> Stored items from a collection
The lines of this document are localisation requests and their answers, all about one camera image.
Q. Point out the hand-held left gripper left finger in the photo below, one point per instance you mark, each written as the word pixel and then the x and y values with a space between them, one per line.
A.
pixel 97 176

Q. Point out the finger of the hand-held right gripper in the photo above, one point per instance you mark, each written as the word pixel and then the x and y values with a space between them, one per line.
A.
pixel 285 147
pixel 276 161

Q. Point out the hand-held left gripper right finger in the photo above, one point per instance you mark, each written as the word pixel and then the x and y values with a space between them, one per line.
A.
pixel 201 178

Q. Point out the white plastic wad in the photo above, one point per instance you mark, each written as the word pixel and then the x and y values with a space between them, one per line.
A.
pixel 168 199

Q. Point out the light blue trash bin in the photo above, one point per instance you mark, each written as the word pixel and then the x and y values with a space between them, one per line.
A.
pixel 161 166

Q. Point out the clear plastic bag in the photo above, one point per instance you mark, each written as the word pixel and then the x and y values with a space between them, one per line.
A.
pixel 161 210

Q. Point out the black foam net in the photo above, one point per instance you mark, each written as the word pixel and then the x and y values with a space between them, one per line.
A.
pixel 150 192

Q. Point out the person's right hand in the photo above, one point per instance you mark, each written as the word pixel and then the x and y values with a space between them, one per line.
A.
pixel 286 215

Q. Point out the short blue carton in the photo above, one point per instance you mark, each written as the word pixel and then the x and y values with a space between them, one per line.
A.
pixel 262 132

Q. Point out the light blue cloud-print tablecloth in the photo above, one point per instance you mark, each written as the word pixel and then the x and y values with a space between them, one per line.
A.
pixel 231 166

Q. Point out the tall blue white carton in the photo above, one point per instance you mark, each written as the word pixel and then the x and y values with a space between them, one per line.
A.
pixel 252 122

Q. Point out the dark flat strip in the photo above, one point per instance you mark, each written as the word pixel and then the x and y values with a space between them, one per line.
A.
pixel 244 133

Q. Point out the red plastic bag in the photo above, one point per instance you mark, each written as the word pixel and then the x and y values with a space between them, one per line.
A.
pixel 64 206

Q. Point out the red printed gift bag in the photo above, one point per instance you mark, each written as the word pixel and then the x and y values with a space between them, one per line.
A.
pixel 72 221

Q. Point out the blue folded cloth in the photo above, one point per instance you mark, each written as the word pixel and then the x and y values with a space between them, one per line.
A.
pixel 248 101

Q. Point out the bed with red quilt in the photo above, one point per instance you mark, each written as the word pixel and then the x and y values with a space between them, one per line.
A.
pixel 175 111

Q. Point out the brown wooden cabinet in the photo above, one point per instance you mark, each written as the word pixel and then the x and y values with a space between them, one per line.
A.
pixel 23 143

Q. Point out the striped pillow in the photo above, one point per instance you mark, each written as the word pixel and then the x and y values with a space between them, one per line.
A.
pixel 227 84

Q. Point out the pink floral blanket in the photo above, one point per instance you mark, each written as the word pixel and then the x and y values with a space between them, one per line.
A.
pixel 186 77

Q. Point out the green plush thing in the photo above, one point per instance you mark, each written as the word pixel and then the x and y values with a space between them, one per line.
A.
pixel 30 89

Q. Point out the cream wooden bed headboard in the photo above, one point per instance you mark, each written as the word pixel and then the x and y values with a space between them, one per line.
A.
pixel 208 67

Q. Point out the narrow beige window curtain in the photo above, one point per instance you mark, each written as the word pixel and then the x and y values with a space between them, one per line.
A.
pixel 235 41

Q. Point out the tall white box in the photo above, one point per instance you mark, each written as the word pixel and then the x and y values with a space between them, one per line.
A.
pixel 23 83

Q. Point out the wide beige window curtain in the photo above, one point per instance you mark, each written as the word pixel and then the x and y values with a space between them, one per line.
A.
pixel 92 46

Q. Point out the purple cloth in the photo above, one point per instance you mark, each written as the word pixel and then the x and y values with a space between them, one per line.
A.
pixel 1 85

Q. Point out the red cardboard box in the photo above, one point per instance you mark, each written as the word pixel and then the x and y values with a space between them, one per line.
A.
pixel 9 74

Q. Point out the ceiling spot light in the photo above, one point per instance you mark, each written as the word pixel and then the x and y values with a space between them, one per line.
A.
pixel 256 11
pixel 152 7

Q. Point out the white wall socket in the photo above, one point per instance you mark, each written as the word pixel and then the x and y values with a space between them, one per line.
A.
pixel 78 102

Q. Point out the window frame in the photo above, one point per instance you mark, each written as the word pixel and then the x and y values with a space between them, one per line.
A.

> Assigned task
All lines of the records above with the word "carton" in them are to be copied.

> Your response
Q. Point out the short blue carton in the photo above, one point per instance you mark, each written as the word pixel and then the x and y values with a space between them, one per line.
Q. Point out the tall blue white carton in the photo above, one point per instance you mark, each written as the word pixel and then the x and y values with a space between them, one per line.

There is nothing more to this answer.